TO DO: Even if the data beneath seems repetitive, write it all out again exactly.

Dataset entries
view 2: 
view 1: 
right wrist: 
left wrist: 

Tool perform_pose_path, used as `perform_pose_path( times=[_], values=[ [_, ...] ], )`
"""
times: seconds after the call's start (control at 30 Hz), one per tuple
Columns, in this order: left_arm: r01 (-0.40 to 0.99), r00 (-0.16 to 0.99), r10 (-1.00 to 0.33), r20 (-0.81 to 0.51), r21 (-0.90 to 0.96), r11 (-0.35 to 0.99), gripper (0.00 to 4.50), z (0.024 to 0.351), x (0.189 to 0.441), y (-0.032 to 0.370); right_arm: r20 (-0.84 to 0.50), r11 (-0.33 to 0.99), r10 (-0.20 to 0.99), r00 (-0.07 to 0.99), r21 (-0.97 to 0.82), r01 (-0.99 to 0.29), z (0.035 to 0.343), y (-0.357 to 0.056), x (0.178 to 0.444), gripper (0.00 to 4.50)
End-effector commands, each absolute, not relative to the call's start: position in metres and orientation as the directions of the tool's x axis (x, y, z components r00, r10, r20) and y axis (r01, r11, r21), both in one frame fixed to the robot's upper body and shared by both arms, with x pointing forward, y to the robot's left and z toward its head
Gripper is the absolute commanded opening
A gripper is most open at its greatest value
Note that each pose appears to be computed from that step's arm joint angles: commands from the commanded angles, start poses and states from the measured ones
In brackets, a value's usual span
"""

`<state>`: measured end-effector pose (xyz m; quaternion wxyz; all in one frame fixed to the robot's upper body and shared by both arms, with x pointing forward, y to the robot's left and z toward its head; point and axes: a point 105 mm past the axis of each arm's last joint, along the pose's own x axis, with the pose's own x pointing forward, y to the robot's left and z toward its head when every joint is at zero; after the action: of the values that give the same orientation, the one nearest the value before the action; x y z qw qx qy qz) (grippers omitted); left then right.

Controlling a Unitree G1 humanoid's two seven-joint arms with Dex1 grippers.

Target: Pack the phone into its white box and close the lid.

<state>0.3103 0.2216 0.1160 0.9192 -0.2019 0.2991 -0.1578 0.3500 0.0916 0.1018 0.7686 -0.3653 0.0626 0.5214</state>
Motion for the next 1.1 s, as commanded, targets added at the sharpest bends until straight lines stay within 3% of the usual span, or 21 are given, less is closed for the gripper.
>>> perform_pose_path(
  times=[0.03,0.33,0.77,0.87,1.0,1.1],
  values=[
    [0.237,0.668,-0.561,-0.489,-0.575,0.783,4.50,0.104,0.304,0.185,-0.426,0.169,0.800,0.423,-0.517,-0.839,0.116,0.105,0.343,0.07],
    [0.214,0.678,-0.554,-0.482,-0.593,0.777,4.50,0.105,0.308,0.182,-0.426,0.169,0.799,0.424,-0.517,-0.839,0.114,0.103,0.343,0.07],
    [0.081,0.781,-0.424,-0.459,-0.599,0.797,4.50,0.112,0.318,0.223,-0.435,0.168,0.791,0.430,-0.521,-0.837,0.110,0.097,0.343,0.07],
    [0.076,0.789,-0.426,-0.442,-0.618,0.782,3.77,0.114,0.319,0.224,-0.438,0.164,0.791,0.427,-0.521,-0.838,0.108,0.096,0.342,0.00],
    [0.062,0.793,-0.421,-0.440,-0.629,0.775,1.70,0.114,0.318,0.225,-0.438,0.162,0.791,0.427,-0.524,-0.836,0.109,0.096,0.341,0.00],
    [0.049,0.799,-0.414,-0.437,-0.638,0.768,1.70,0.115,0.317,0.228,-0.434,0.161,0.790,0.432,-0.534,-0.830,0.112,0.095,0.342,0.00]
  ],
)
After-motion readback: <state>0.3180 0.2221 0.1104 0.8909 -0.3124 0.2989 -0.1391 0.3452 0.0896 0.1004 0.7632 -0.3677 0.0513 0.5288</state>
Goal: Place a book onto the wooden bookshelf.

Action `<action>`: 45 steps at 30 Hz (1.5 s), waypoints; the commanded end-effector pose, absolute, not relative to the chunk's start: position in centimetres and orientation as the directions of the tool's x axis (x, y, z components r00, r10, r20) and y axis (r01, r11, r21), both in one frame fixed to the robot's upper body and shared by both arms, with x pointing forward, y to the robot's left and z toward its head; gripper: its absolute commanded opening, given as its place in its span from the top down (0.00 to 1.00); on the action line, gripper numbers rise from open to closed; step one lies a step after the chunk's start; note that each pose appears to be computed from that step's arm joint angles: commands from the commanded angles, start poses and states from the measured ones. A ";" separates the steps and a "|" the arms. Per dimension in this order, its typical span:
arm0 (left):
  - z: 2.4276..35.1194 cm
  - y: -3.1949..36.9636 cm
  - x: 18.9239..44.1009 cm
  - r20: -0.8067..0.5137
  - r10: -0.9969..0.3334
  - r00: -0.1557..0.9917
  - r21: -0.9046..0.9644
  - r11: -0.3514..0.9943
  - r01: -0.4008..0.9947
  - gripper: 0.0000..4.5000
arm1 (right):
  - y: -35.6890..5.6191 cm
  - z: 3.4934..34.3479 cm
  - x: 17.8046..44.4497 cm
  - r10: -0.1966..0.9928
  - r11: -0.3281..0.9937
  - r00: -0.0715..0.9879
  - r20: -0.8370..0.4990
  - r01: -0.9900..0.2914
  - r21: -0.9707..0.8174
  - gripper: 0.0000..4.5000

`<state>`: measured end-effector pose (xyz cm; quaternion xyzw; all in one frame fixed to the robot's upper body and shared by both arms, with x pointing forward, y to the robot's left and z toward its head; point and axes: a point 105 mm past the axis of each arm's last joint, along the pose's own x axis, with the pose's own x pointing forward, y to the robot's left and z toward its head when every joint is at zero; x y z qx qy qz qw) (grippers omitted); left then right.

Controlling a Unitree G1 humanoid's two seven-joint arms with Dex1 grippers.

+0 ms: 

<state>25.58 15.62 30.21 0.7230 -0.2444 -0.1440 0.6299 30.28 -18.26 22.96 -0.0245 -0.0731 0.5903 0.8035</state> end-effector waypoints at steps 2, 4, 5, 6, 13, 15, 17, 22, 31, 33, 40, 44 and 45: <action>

RESULT OF THE EXERCISE:
view 2: 
view 1: 
right wrist: 
left wrist: 

Tool perform_pose_path, used as `perform_pose_path( times=[_], values=[ [_, ...] ], )`
"""
times: seconds after the call's start (control at 30 Hz), one per tuple
Columns, in this order: left_arm: r01 (-0.40 to 0.99), r00 (-0.16 to 0.99), r10 (-1.00 to 0.33), r20 (-0.81 to 0.51), r21 (-0.90 to 0.96), r11 (-0.35 to 0.99), gripper (0.00 to 4.50), z (0.024 to 0.351), x (0.189 to 0.441), y (-0.032 to 0.370); right_arm: r20 (-0.84 to 0.50), r11 (-0.33 to 0.99), r10 (-0.20 to 0.99), r00 (-0.07 to 0.99), r21 (-0.97 to 0.82), r01 (-0.99 to 0.29), z (0.035 to 0.343), y (-0.357 to 0.056), x (0.178 to 0.444), gripper (0.00 to 4.50)
End-effector commands, each absolute, not relative to the call's start: position in metres and orientation as the directions of the tool's x axis (x, y, z components r00, r10, r20) and y axis (r01, r11, r21), both in one frame fixed to the robot's upper body and shared by both arms, with x pointing forward, y to the robot's left and z toward its head
Gripper is the absolute commanded opening
A gripper is most open at its greatest value
Note that each pose appears to be computed from that step's arm joint angles: commands from the commanded angles, start poses and states from the measured ones
In brackets, a value's usual span
"""

`<state>`: measured end-effector pose (xyz m; quaternion wxyz; all in one frame fixed to the robot's upper body and shared by both arms, with x pointing forward, y to the robot's left and z toward its head; point and axes: a point 105 mm past the axis of each arm's last joint, along the pose's own x axis, with the pose's own x pointing forward, y to the robot's left and z toward its head when every joint is at zero; after the action: of the values that give the same orientation, the one nearest the value before the action; x y z qw qx qy qz) (grippers omitted); left then right.

Controlling a Unitree G1 humanoid's two seven-joint arms with Dex1 grippers.

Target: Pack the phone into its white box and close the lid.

<state>0.3103 0.2216 0.1160 0.9192 -0.2019 0.2991 -0.1578 0.3500 0.0916 0.1018 0.7686 -0.3653 0.0626 0.5214</state>
Motion for the next 1.1 s, as commanded, targets added at the sharpest bends until straight lines stay within 3% of the usual span, or 21 are given, less is closed for the gripper.
>>> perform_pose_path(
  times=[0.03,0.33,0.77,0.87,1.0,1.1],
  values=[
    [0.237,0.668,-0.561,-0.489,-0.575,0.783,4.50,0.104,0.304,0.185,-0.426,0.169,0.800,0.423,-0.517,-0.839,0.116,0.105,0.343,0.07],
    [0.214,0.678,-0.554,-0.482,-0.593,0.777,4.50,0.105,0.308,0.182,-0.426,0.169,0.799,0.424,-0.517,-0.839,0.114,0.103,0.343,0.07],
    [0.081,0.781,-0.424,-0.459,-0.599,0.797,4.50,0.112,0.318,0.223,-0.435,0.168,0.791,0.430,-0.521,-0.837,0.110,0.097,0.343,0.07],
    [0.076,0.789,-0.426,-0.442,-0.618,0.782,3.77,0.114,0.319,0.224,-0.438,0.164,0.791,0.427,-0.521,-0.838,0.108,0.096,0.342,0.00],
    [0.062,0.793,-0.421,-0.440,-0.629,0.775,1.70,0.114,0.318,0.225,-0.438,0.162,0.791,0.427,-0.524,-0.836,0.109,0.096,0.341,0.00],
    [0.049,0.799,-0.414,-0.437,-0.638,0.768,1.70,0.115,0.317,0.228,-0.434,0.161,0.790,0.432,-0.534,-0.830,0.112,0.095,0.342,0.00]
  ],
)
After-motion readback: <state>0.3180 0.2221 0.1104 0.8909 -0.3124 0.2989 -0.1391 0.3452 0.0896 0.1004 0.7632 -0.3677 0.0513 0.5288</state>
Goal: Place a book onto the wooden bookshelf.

Action `<action>`: 45 steps at 30 Hz (1.5 s), waypoints; the commanded end-effector pose, absolute, not relative to the chunk's start: position in centimetres and orientation as the directions of the tool's x axis (x, y, z components r00, r10, r20) and y axis (r01, r11, r21), both in one frame fixed to the robot's upper body and shared by both arms, with x pointing forward, y to the robot's left and z toward its head; gripper: its absolute commanded opening, given as its place in its span from the top down (0.00 to 1.00); on the action line, gripper numbers rise from open to closed; step one lies a step after the chunk's start; note that each pose appears to be computed from that step's arm joint angles: commands from the commanded angles, start poses and states from the measured ones. A ";" separates the steps and a "|" the arms. Per dimension in this order, its typical span:
arm0 (left):
  - z: 2.4276..35.1194 cm
  - y: -3.1949..36.9636 cm
  - x: 18.9239..44.1009 cm
  - r20: -0.8067..0.5137
  - r10: -0.9969..0.3334
  - r00: -0.1557..0.9917
  - r21: -0.9046..0.9644
  - r11: -0.3514..0.9943
  - r01: -0.4008..0.9947
  - gripper: 0.0000..4.5000
arm1 (right):
  - y: -35.6890..5.6191 cm
  - z: 3.4934..34.3479 cm
  - x: 17.8046..44.4497 cm
  - r10: -0.1966..0.9928
  - r11: -0.3281..0.9937
  - r00: -0.0715..0.9879
  - r20: -0.8370..0.4990
  - r01: -0.9900..0.2914
  - r21: -0.9707..0.8174
  - gripper: 0.0000..4.5000

`<state>`: measured end-effector pose (xyz cm; quaternion xyzw; all in one frame fixed to the robot's upper body and shared by both arms, with x pointing forward, y to the robot's left and z toward its head; point and axes: a point 105 mm past the axis of each arm's last joint, along the pose's own x axis, with the pose's own x pointing forward, y to the robot's left and z toward its head when every joint is at zero; x y z qx qy qz qw) (grippers omitted); left then right.

Controlling a Unitree G1 humanoid's two seven-joint arms with Dex1 grippers.

+0 ms: 

<state>25.58 15.62 30.21 0.7230 -0.2444 -0.1440 0.6299 30.28 -18.26 22.96 -0.0245 -0.0731 0.5903 0.8035</state> end-effector waypoints at steps 2, 4, 5, 6, 13, 15, 17, 22, 31, 33, 40, 44 and 45: <action>

Fully answered, the exercise is complete.